Problem to solve >>
Copy all data exactly. Skip pictures.

-- Opening Marker --

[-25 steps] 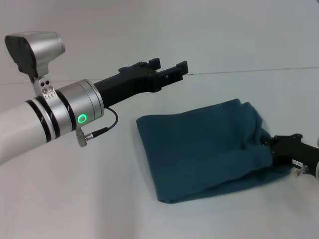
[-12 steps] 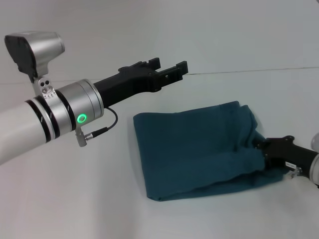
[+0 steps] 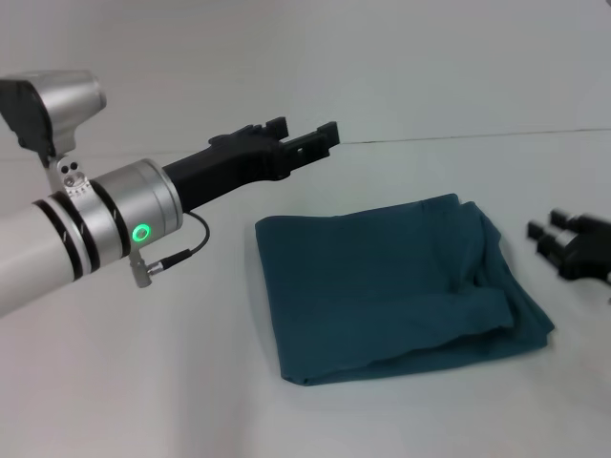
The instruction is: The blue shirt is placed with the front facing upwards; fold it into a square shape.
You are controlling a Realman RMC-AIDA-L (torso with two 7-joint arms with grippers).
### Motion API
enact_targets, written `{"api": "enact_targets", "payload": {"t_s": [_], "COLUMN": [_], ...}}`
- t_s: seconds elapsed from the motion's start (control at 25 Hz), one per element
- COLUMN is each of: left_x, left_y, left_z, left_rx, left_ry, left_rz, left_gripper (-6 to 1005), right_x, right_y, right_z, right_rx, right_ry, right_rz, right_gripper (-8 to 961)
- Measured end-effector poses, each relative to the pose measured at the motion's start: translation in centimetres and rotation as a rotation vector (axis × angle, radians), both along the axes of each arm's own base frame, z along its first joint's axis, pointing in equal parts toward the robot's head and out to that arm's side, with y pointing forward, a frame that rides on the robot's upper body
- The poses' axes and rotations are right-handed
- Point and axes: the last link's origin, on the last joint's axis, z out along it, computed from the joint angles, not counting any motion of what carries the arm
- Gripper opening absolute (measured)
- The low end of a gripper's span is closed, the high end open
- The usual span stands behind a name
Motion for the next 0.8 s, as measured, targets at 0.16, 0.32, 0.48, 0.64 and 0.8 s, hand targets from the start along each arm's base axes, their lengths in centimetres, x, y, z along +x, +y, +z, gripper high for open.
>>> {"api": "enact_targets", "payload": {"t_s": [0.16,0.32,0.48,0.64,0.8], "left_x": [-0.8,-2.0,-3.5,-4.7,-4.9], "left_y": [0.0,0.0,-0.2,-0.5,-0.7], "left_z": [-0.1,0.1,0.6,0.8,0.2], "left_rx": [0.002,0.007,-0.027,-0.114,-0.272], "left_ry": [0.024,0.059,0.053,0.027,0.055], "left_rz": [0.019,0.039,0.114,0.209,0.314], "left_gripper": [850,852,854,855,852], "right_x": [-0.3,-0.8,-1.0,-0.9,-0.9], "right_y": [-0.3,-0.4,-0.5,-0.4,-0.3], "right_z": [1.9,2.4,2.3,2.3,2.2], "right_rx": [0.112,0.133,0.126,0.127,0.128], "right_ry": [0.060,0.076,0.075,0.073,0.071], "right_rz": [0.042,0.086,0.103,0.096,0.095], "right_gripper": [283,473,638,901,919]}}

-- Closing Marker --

Response to the task >>
[-25 steps] 
[-12 steps] 
[+0 steps] 
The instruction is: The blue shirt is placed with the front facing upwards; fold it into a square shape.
You are controlling a Realman RMC-AIDA-L (torso with two 7-joint arms with grippers).
### Motion API
enact_targets, written `{"api": "enact_targets", "payload": {"t_s": [_], "COLUMN": [_], ...}}`
- t_s: seconds elapsed from the motion's start (control at 25 Hz), one per element
- COLUMN is each of: left_x, left_y, left_z, left_rx, left_ry, left_rz, left_gripper (-6 to 1005), right_x, right_y, right_z, right_rx, right_ry, right_rz, right_gripper (-8 to 961)
- Measured end-effector poses, each relative to the pose measured at the motion's start: translation in centimetres and rotation as a rotation vector (axis × angle, radians), both along the axes of each arm's own base frame, z along its first joint's axis, pointing in equal parts toward the robot's head and out to that arm's side, with y pointing forward, a frame that rides on the robot's upper body
- The poses' axes and rotations are right-handed
- Point and axes: the last link's origin, on the last joint's axis, z out along it, computed from the joint angles, not counting any motion of what carries the arm
- Gripper opening absolute (measured)
- The low end of a gripper's span is closed, the high end open
- The usual span stands behind a name
Motion for the next 0.8 s, as measured, targets at 0.16, 0.32, 0.48, 0.64 and 0.8 s, hand targets from the start along each arm's base axes, their lengths in centimetres, x, y, z along +x, +y, +z, gripper high for open.
>>> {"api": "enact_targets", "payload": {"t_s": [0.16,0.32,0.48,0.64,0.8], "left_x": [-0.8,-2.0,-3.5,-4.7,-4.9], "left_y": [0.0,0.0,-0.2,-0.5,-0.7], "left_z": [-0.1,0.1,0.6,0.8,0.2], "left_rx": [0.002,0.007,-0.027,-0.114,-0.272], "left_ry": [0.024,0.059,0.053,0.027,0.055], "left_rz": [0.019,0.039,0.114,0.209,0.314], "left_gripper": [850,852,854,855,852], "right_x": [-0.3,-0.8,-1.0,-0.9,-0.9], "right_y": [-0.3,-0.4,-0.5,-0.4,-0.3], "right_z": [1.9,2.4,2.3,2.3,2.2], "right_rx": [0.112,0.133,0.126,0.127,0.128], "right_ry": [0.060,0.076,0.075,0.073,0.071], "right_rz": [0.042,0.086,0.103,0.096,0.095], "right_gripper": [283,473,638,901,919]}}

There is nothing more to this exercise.